Global analysis of the bacterial epitranscriptome and its variations occurring in response to environmental changes and various stresses is still a major technical challenge. Combination of approaches involving high-resolution structures of RNA machineries, mass spectrometry, and next-generation sequencing is certainly one way to render this objective amenable. As discussed in the review, the choice of the approaches depends on the RNA species to be studied. Recent advances in the Nanopore technology allow now the direct sequencing of full-length native RNA molecules without the need of RT and PCR amplification, and the obtained data normally contain all the information to assign the modifications (reviewed in Begik et al. 2021). However, Nanopore sequencing is still in its infancy and further improvement in the direct RNA sequencing are required for routine application. In most cases, Nanopore data are used only for validation, but not for de novo mapping of RNA modifications. Moreover, application to non-polyadenylated RNA species, like rRNA and tRNA, requires the use of polyadenylation by polyA-polymerase or specific custom primers. The complexity of Nanopore ion current profiles also requires further development of appropriate interpretation informatics pipelines, frequently based on machine learning algorithms or artificial intelligence.
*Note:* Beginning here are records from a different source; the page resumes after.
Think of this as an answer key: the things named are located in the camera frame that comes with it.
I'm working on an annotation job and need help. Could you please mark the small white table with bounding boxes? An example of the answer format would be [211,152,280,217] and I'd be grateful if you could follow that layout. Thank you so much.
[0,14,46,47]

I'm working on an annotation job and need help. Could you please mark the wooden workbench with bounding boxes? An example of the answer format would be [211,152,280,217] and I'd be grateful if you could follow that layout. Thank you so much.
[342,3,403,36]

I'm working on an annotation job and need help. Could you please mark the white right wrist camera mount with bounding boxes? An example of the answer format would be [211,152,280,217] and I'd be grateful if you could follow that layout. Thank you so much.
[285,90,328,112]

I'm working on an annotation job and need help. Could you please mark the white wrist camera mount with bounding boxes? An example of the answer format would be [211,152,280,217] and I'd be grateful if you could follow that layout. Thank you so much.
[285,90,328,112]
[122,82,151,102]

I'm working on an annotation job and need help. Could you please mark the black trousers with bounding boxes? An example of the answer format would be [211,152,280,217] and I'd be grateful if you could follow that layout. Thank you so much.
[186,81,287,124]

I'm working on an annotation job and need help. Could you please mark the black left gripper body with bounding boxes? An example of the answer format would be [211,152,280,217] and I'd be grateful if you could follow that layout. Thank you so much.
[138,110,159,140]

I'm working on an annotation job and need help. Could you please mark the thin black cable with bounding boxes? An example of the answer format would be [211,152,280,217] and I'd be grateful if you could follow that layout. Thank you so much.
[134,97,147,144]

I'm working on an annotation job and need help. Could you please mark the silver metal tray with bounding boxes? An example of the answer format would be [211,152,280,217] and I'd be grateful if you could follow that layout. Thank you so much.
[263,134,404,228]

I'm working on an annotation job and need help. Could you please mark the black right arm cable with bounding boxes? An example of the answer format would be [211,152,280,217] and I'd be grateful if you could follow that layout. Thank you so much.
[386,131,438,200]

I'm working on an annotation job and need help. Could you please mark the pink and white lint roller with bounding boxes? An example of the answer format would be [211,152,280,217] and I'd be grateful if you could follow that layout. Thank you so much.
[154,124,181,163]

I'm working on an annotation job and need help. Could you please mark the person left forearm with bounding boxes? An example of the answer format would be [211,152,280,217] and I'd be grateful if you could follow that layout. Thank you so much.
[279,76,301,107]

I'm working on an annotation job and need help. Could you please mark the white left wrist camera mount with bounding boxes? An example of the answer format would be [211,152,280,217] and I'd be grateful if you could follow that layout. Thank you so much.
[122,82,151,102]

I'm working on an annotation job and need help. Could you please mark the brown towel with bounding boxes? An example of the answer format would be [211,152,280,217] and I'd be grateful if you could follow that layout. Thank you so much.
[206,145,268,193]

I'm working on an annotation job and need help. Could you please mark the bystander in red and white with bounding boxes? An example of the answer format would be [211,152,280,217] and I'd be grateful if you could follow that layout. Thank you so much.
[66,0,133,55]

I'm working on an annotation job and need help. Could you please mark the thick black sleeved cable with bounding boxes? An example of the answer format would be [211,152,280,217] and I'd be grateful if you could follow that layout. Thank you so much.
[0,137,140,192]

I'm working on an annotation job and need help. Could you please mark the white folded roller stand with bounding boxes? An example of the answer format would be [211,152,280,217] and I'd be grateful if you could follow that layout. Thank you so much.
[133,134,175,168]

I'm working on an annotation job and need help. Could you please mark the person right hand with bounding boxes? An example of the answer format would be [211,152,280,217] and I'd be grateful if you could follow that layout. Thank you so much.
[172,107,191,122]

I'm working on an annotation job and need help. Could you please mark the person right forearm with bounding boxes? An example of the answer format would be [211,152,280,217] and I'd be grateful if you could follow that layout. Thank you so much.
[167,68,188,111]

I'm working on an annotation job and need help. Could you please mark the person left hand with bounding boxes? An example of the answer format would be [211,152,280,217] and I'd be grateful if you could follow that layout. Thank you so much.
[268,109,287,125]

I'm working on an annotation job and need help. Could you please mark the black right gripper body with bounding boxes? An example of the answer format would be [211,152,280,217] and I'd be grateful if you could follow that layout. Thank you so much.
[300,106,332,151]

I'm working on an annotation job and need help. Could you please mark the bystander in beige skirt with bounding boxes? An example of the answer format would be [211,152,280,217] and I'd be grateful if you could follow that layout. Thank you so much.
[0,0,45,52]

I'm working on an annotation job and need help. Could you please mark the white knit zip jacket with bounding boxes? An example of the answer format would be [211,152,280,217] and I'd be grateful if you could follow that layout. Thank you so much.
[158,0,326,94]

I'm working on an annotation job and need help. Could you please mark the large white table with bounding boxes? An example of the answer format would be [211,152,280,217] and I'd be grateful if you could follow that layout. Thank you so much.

Another major issue is to gain more knowledge on the protein machineries that are required for the modification deposition (writer) or which prevents the modification to take place (eraser). Even if phylogeny can be used to predict the enzymes and pathways required for RNA modifications, little is known in S. aureus. Many questions still remained to be addressed: are modification enzymes regulated upon stress conditions? Are there specific modification enzymes for mRNAs, regulatory RNAs, tRNAs, and rRNAs? What are the enzymes required for biofilm formation and for virulence? Are the modified mRNAs conserved among bacteria? Previous sensitive LC-MS approach has revealed that m6A/A ratio in mRNAs was higher in Gram-negative than in Gram-positive bacteria including S. aureus (Deng et al. 2015). Transcriptomic analysis performed in E. coli and Pseudomonas aeruginosa revealed that m6A was enriched in mRNAs involved in energy metabolism, stress responses, and in several sRNAs (Deng et al. 2015). Due to the rather small genome size, the high diversity of species, and the existing tools to delete genes, the bacteria represent ideal model organisms to decipher the extent of the functions of RNA modifications and of the associated enzyme machineries. No doubt the development of innovative sequencing approaches will be essential to gain full understanding of the bacterial epitranscriptome and to monitor its impact in gene regulation.